Останкино 2067

22
18
20
22
24
26
28
30

– Он ее изуродовал, слышите? А еще вчера носил на руках. Вы ведь были знакомы и с Дмитрием, ее мужем, вы прекрасно знаете, что он тряпка, слабак, мухи не обидит. Только поэтому Марина подписала с ним контракт на традишен. Я потратил на вас вчера целый вечер и нашел людей, которые помнят, как вы дружили с Мариной Симак. Как вы дружили и были близки…

– Заткнитесь, вас это не касается, – роняет музыкант. Что-то в его голосе изменилось, словно порвалась натянутая струна. Где же девушка, где все остальные перформеры, гадает дознаватель. Чемоданчик из светлой кожи трется о его ноги.

– Вам знакома фирма «Салоники»?

– Ммм… первый раз слышу. Это что-то греческое?

Полонский обходит бассейн, стараясь не вязнуть в раскаленном песке. Цветастое сомбреро уплывает от него в противоположный угол, под своды миниатюрного каменного грота.

– Вы не могли не знать Юханова. Вы писали музыкальные треки для «Жажды-2», когда Рон покупал шоу для своего канала.

– Это было давно. Для кого я только не делал музыку! Вы хотите, чтобы я помнил каждый мелкий контракт?

– Контракт с Юхановым не назовешь мелким.

– Эх, приятель… Поляков, или как вас там? Я давно уяснил, мне два раза повторять не надо. У вас на съемках кого-то грохнули, паршивое дело, согласен. Но это не значит, что с моей помощью можно собрать алиби.
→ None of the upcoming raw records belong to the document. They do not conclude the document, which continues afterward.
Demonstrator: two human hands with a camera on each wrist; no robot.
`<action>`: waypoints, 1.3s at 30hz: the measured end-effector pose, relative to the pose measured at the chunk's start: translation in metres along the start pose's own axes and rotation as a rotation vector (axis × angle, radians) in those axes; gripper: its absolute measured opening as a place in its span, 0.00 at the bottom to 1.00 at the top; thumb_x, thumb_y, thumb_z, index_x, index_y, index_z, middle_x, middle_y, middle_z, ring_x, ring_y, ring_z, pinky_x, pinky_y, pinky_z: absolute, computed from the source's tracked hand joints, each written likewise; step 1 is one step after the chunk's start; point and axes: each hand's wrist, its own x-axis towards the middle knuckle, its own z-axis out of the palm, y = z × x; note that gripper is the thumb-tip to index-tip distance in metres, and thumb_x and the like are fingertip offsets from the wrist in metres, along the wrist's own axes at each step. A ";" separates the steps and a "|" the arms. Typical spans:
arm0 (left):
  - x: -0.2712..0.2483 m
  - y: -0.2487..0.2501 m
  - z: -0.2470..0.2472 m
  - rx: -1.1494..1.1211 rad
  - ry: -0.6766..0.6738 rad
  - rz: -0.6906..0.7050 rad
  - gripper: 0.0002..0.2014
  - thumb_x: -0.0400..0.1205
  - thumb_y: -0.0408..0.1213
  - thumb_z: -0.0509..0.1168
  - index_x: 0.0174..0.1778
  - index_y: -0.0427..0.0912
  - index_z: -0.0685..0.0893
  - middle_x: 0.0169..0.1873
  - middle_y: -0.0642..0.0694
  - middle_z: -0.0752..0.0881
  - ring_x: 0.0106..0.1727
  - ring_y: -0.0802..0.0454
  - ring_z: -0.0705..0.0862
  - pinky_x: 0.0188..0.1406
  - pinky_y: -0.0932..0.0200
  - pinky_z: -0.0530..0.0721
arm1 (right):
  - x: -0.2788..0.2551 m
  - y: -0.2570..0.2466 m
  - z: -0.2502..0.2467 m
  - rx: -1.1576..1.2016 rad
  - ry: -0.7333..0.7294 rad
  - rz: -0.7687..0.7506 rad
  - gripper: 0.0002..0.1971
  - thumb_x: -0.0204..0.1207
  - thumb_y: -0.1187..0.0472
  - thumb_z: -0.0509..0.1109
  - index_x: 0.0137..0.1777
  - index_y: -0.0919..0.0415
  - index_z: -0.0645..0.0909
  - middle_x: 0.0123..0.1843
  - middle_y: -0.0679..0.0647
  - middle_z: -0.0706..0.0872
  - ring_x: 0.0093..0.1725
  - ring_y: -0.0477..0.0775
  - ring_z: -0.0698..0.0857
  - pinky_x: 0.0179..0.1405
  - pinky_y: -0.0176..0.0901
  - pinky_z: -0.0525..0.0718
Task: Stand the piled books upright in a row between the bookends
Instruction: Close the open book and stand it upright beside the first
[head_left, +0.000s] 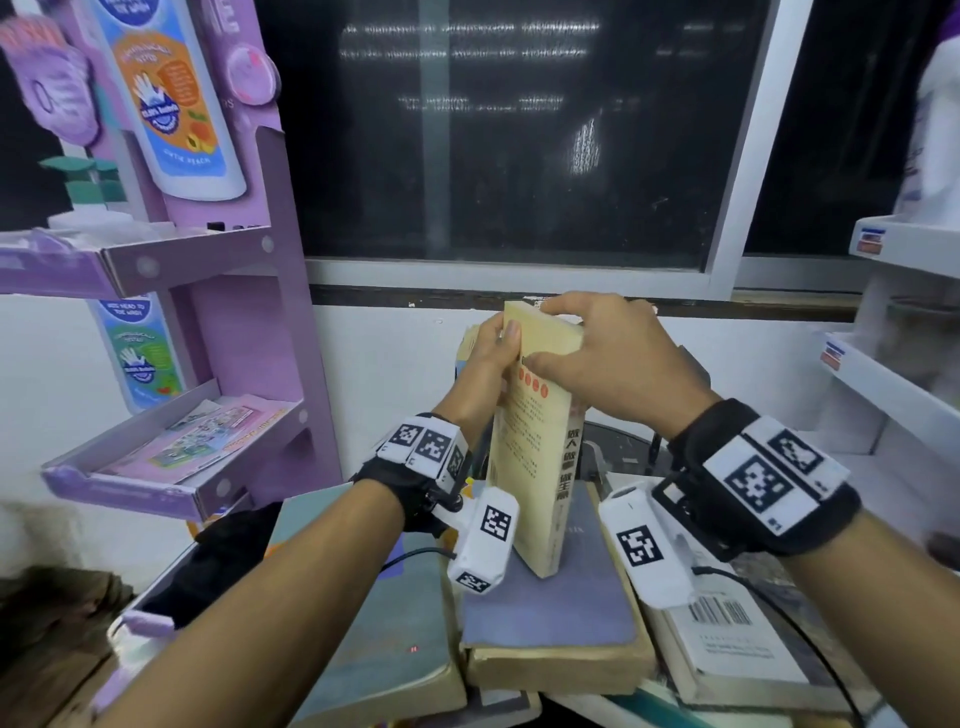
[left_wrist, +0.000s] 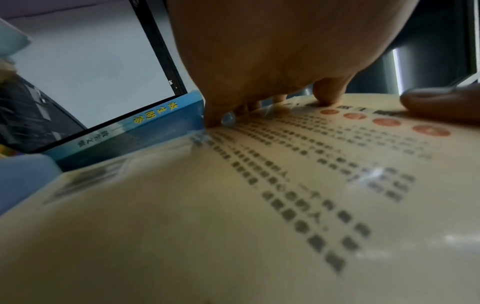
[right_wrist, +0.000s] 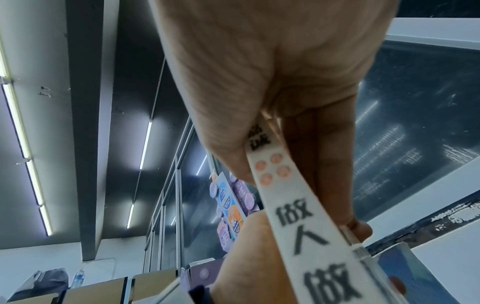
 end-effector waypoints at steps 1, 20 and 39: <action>0.001 -0.001 0.000 -0.005 -0.006 -0.002 0.13 0.90 0.46 0.48 0.68 0.54 0.71 0.49 0.53 0.84 0.43 0.63 0.86 0.37 0.67 0.82 | 0.001 -0.001 0.000 -0.008 -0.020 0.017 0.23 0.73 0.52 0.74 0.68 0.49 0.79 0.47 0.48 0.83 0.33 0.35 0.79 0.17 0.23 0.72; 0.042 -0.023 -0.072 0.355 0.160 -0.062 0.21 0.87 0.46 0.58 0.75 0.45 0.73 0.74 0.48 0.75 0.73 0.51 0.72 0.69 0.55 0.66 | 0.042 0.008 0.009 0.000 -0.067 0.186 0.07 0.77 0.66 0.69 0.53 0.59 0.78 0.52 0.58 0.89 0.42 0.59 0.90 0.30 0.48 0.90; 0.079 -0.070 -0.087 0.344 0.071 -0.077 0.19 0.79 0.48 0.68 0.67 0.52 0.83 0.78 0.55 0.70 0.77 0.54 0.71 0.77 0.45 0.70 | 0.128 0.054 0.076 -0.010 0.030 0.245 0.28 0.75 0.64 0.69 0.76 0.54 0.72 0.67 0.59 0.83 0.58 0.64 0.85 0.50 0.60 0.89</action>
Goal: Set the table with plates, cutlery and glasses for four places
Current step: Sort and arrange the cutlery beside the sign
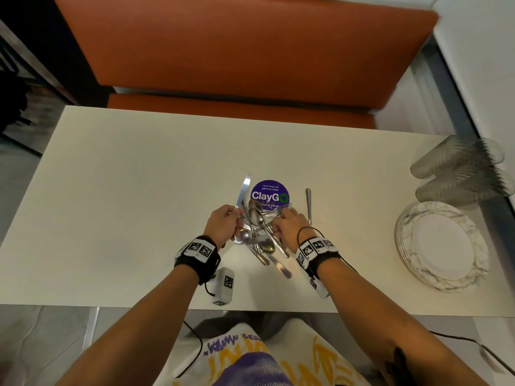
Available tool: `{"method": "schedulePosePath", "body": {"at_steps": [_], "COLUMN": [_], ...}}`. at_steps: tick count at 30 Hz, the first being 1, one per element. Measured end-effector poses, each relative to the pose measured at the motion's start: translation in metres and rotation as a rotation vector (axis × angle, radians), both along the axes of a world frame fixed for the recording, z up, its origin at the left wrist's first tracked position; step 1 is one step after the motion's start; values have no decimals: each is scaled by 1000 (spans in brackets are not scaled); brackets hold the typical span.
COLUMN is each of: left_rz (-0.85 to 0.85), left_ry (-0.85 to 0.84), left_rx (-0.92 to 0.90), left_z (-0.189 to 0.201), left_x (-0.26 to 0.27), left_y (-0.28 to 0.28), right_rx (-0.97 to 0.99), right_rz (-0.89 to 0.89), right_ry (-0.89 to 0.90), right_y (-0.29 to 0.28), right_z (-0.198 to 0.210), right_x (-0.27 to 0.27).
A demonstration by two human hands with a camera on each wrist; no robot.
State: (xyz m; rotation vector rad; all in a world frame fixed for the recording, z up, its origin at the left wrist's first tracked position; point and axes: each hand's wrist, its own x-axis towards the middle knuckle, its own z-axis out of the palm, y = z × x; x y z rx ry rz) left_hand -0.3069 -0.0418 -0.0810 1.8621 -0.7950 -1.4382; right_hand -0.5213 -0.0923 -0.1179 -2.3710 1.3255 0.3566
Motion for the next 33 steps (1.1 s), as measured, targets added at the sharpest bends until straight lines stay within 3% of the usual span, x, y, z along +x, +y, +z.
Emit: {"method": "schedulePosePath", "body": {"at_steps": [5,15,23,27,30,33], "left_rz": [0,-6,-50,-60,-30,-3], "left_ry": [-12,14,-42,-40,39,116], "left_rx": [-1,-15,-11,-41,-43,-42], "left_z": [8,7,6,13,16,18], "left_x": [-2,-10,-8,-9,-12,-14], "left_y": [-3,-9,-8,-10,-13,-17], "right_rx": [-12,54,214,203,151,109], "right_rz": [67,-37,-233,-300,-335,-416], "right_ry": [55,52,39,32,-29,-216], "right_y": [-12,-21,-18,-27,-37,-41], "right_z": [16,30,44,58,68,79], "right_x": [-3,-16,-21,-23,-23,-15]}}
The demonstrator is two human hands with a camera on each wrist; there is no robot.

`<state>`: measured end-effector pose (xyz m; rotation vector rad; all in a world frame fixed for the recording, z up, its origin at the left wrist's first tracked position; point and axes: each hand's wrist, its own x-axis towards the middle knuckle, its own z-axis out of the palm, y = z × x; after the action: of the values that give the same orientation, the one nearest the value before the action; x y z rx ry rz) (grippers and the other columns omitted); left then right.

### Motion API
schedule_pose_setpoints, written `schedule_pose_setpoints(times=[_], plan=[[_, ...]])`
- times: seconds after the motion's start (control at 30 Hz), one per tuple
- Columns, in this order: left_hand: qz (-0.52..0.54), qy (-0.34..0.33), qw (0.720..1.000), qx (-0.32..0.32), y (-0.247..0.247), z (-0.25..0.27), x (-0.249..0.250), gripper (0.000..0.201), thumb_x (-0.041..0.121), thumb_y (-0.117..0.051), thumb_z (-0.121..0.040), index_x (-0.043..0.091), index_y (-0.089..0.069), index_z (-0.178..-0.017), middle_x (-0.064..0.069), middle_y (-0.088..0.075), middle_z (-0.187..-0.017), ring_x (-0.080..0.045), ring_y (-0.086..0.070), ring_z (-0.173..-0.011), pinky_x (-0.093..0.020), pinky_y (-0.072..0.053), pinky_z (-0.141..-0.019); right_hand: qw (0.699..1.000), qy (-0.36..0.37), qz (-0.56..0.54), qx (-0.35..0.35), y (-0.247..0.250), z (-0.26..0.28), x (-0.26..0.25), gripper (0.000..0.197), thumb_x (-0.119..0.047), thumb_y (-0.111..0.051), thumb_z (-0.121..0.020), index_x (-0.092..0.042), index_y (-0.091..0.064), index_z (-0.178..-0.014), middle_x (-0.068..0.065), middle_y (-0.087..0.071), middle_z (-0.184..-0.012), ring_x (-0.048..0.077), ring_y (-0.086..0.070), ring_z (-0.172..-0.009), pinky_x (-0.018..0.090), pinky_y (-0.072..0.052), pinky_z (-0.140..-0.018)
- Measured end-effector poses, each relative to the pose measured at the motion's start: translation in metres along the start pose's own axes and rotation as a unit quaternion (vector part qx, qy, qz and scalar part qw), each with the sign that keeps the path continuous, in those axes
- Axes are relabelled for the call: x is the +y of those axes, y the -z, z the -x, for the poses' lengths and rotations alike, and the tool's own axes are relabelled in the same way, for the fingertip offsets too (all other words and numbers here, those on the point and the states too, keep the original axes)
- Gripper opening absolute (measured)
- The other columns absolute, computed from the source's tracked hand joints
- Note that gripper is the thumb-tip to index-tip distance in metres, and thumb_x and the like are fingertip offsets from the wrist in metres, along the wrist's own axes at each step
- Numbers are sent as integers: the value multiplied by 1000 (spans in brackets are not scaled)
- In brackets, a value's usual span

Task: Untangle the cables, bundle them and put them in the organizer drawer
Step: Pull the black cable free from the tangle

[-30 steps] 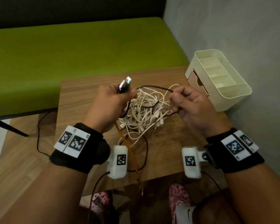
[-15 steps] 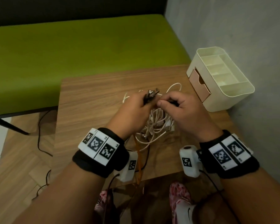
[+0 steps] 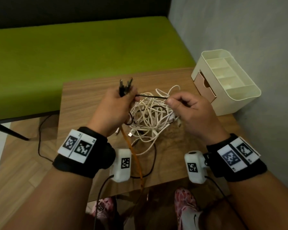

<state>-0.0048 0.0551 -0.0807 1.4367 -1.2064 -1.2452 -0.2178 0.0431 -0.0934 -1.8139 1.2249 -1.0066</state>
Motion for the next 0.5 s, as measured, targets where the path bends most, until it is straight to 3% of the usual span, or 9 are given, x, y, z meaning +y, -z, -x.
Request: schedule_pose_setpoints(times=[0.07,0.13,0.17,0.3,0.4,0.47,0.5], plan=[[-141,-37,989,-6,-3,-3,-5,24,28,-49,-103,20,-71,-96,17,-59,-58,-6,-48,-50,-26,-38,-51,998,-2,53,-38,1,-2,-1,14,-24,-65,-94,-22,-73,-84,6,-65,-68,19,-57,-62,34,-43,-56],[-215,-61,974,-37,-13,-3,-10,19,26,-54,-100,25,-72,-104,8,-72,-85,-14,-63,-72,-34,-49,-69,988,-6,124,-92,0,-1,0,15,-24,-65,-94,-18,-74,-83,-6,-58,-59,6,-53,-55,20,-36,-47],[-238,-71,967,-57,-20,-2,-12,16,23,-56,-98,24,-72,-102,3,-72,-87,-15,-63,-73,-36,-50,-69,984,-4,143,-104,-1,-1,0,15,-23,-65,-94,-17,-74,-83,-10,-55,-57,2,-52,-55,16,-35,-48],[-293,-117,945,-86,-37,1,-9,27,17,-59,-95,27,-56,-71,12,-54,-63,2,-48,-55,-24,-34,-55,987,36,132,-85,1,-1,2,22,-19,-67,-92,-29,-63,-72,-16,-53,-58,3,-50,-58,15,-32,-50],[-279,-107,951,-83,-34,1,-4,26,28,-56,-98,19,-61,-74,8,-54,-59,-4,-43,-49,-29,-34,-51,991,58,100,-66,1,0,0,15,-23,-65,-92,-15,-71,-81,-4,-60,-64,14,-52,-58,29,-38,-51],[-167,-88,978,-84,-30,3,0,36,34,-53,-99,20,-60,-67,8,-46,-52,-10,-38,-43,-30,-31,-47,994,53,74,-63,0,2,-1,16,-24,-64,-94,-14,-72,-85,3,-63,-67,18,-54,-60,33,-40,-54],[-62,-73,992,-85,-28,5,5,39,36,-52,-99,23,-59,-63,6,-39,-51,-10,-33,-40,-27,-27,-44,994,46,69,-68,0,3,-1,19,-27,-61,-95,-13,-71,-86,3,-64,-69,17,-56,-61,33,-41,-55]])
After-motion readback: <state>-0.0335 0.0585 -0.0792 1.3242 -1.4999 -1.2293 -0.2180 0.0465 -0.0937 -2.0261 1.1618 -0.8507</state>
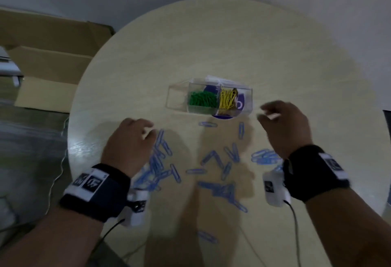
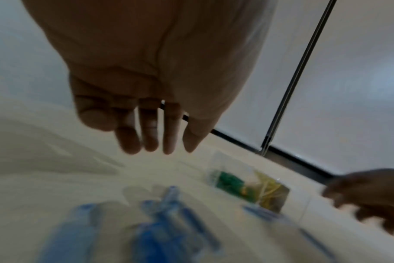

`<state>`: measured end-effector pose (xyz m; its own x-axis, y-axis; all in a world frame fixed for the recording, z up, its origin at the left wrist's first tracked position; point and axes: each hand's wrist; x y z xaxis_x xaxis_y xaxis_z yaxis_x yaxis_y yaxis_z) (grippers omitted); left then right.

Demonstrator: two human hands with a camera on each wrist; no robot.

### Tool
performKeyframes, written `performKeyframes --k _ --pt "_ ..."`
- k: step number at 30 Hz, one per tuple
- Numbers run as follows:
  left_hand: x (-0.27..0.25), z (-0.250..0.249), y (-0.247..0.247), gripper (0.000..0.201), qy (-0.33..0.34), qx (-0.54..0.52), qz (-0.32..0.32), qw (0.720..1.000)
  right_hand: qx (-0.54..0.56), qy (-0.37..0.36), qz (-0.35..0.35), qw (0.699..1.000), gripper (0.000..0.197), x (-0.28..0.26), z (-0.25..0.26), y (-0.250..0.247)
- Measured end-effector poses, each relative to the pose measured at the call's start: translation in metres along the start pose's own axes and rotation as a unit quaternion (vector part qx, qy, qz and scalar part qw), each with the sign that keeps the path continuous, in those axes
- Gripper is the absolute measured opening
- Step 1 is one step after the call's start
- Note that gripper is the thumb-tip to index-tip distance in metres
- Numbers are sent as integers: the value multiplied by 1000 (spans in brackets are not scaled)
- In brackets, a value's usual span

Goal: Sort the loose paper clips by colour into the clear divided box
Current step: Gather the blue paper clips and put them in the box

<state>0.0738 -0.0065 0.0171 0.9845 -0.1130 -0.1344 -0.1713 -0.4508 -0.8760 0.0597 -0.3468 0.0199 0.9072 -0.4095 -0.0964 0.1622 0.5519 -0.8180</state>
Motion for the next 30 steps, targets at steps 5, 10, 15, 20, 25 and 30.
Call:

Ласкавый выбирается из воды, на три секунды, задрав руки, застывает в сушильной кабине и направляется к выходу из купола. Януш, сколько ни старается, не может взглянуть рок-звезде в лицо. В какой-то момент его даже охватывает сомнение, тот ли человек перед ним.

– Господин Ласкавый, я надеялся на вашу помощь.

– Сожалею… – сухой смешок. – Но на меня никто не покушался, никто не бил по голове и не топил в душе. Я просто получаю кайф, чего и вам желаю.

– Председатель совета послал меня, чтобы…

Хозяин бунгало, не оборачиваясь, исчезает за плетеной дверью. Полонский, чертыхаясь, загребая штиблетами раскаленный песок, бредет за ним. Дознавателя предупреждали об эксцентричности музыканта, но в данном случае дело не в характере.

Здесь что-то иное, гораздо хуже.

Полонский не думает о том, как он будет отчитываться перед Гириным. Толкая дверь бунгало, он словно впитывает ноздрями запах страха. Этот загорелый сильный мужик, миллионер и кумир подростков, ведет себя как заплутавший в лесу ребенок.

– Господин Ласкавый, я пролетел несколько тысяч километров. Мы опасаемся, что могут погибнуть и другие люди.

Это недозволенный прием, произносить такие слова никто не уполномочивал.

– Я ценю вашего Гирина, – доносится баритон откуда-то из глубины, из скопищ африканских масок и статуй черного дерева. – Он классный мужик, мы когда-то вместе делали один фестиваль…

Полонский пробирается мимо стеллажей с ракушками и чучелами птиц, между подсвеченных аквариумов с акулами.